I've set my options to get email notification of private messages, and this worked fine until about 2 weeks ago. Now it's not happening, and since I don't log on every day, it means I've had some messages that I'd have liked to have known about sooner...

Has this been happening to anybody else?


----------



## Harri Rautiainen (Jan 24, 2003)

Kelly Bucheger said:


> I've set my options to get email notification of private messages, and this worked fine until about 2 weeks ago. Now it's not happening, and since I don't log on every day, it means I've had some messages that I'd have liked to have known about sooner...
> 
> Has this been happening to anybody else?


No, you are the only one.

Make sure that you do not filter email sent from admin (at) saxontheweb.net


----------



## Kelly Bucheger (Jun 5, 2006)

Harri Rautiainen said:


> No, you are the only one.


Well, dagnabbit, I *have* checked my spam filter.
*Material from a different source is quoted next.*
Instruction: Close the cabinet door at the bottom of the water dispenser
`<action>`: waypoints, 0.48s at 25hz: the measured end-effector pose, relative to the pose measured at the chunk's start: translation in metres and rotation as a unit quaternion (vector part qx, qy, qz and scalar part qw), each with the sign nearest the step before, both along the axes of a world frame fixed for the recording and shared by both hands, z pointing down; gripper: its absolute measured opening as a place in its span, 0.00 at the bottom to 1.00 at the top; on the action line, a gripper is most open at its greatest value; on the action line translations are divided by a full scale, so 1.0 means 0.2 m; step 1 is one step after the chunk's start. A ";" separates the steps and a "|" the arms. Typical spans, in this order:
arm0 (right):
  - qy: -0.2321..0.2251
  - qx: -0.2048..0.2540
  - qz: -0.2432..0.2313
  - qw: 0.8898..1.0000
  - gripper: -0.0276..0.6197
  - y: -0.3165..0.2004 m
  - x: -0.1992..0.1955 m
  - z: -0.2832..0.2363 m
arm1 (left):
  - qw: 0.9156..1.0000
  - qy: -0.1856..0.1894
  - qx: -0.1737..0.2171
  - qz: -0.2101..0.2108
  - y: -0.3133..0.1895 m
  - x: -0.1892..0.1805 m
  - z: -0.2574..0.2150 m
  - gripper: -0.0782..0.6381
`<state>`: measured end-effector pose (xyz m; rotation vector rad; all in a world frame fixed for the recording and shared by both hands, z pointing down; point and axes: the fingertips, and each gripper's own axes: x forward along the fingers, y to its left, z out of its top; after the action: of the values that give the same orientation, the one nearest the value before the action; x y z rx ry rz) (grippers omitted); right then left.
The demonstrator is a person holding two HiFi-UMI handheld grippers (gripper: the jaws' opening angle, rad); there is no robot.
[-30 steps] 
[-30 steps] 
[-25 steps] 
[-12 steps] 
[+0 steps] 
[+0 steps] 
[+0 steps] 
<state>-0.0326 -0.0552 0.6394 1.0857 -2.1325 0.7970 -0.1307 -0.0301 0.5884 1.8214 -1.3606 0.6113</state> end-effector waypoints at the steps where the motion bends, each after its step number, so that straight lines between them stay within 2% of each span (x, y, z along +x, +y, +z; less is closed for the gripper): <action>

I'll see if there are some other problems on my end.... Thanks!


----------



## jazzbluescat (Feb 2, 2003)

Kelly Bucheger said:


> Harri Rautiainen said:
> 
> 
> > No, you are the only one.
> ...


The Board's odd, I've got issues that noone else has, too.


----------



## fballatore (Dec 15, 2004)

jazzbluescat said:


> The Board's odd, I've got issues that noone else has, too.


Well in my book that would soitenly make you the odd one. Nyuk, Nyuk.


----------